For a pushover, you might consider your local chemical plant. The Environmental Protection Agency lists 123 chemical plants so close to urban centers that a “worst case” terrorist attack at any one of them could endanger more than a million people. In this case, though, the chemical lobby has risen up to fight off mandatory safety measures, like efforts to substitute less hazardous chemicals where possible. The Bush administration and its regulation-phobic allies on Capitol Hill have decided we can trust the industry to fix itself voluntarily. Sure we can.
The other day [a reporter] asked a homeland security official why the administration was willing to force safety on the airline industry but not on chemical makers. The answer: because the weapon of choice on Sept. 11 was not a chemical plant. In other words, wait until they blow up a chlorine tank."**
Do you remember why Osama bin Laden was so angry with the United States? Hint: something about troops stationed in his country ever since the Gulf War. And now, thanks to Bush’s brilliant foreign policy, here is what we plan to do in Iraq by way of winning hearts and minds:
**" American military officials, in interviews this week, spoke of maintaining perhaps four bases in Iraq that could be used in the future…
…
Whether that can be arranged depends on relations between Washington and whoever takes control in Baghdad. If the ties are close enough, the military relationship could become one of the most striking developments in a strategic revolution now playing out across the Middle East and Southwest Asia, from the Mediterranean to the Indian Ocean."**
Yep, I feel safer already.
Do you know what has, in the opinion of most experts, been the single most effective prong in the war against terrorism? Hint: not “preventive” invasion and occupation of countries with 20 million people and lots of infuriated neighbors.

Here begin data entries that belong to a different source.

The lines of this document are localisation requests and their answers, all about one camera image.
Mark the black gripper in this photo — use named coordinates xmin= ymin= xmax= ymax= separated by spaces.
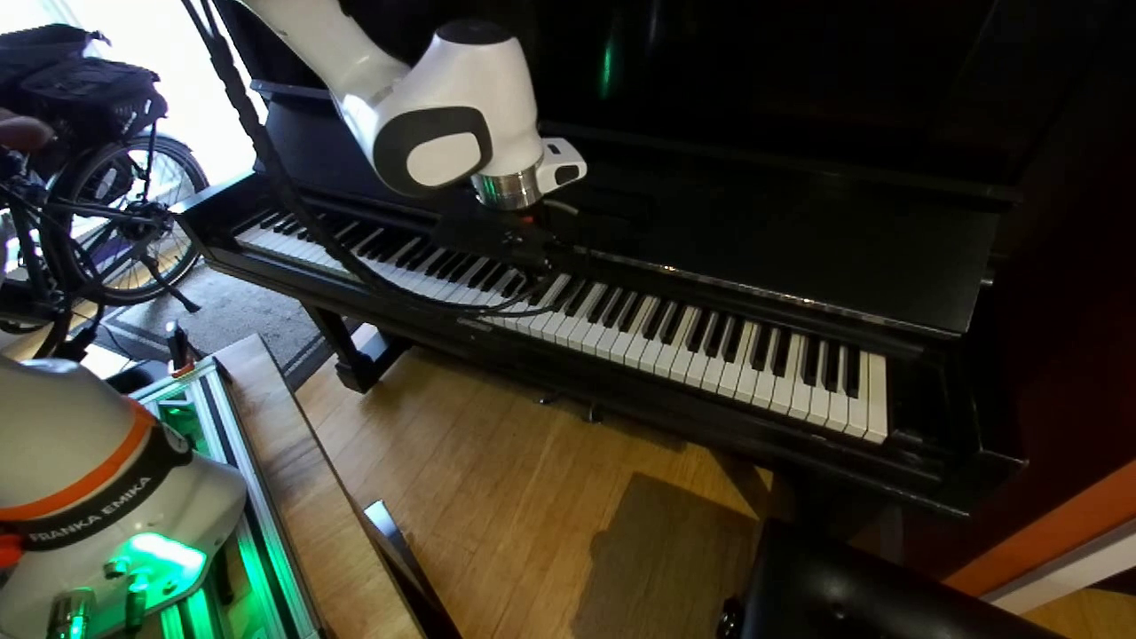
xmin=436 ymin=188 xmax=580 ymax=310

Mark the black upright piano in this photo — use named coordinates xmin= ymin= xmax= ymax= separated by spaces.
xmin=179 ymin=0 xmax=1136 ymax=583

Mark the black leather piano bench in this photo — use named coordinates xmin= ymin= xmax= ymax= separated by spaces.
xmin=713 ymin=519 xmax=1056 ymax=639

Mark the shiny dark metal bar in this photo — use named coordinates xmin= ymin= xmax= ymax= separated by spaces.
xmin=357 ymin=494 xmax=462 ymax=639

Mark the wooden mounting board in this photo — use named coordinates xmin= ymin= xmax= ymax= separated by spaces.
xmin=210 ymin=335 xmax=429 ymax=639

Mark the black bicycle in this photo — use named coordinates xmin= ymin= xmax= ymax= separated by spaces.
xmin=0 ymin=21 xmax=217 ymax=357

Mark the black bicycle bag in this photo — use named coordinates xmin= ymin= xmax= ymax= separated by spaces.
xmin=0 ymin=21 xmax=171 ymax=145

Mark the aluminium frame rail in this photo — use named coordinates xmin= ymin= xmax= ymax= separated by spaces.
xmin=127 ymin=357 xmax=321 ymax=639

No it’s international police networks: in other words, the cooperation and goodwill of our friends and allies in countries from Germany and France to Pakistan and India to the Middle East.
Since 9/11, writes the same Times columnist, “the more liberal flow of intelligence from allies has led to some important arrests…”
But let’s go ahead and offend our largest and oldest European allies b/c our President tells us it’s our national interest to do so and that six month’s or a year’s diference in additional inspections time will save us from the supposed “imminent” threat we faced from this regime that took us 3 weeks to topple. And those WMDs that supposedly threatened us so imminently? Where are they now? Well darned if the President’s men can’t answer that question. Coz, wouldn’t cha know it, maybe in the chaos of war they were just passed on to some other country like Syria. Dang!
I seem to recall that possibility predicted by just about everyone not directly toeing the Bush party line. So maybe an expanded inspections regime backed up with UN troops in Iraq might not have been such a bad idea? And maybe the French timetable would have been a good way to back it up with force, as well as a way of compromising with our allies and involving the UN?
No, no. We’re a unified country now led by a great strong man with really smart guys like Rumsfeld and Perle to tell him what to do. If they say it’s in the country’s national interest, the rest of us will just hop to it. After all, we’re either with him or against him, right?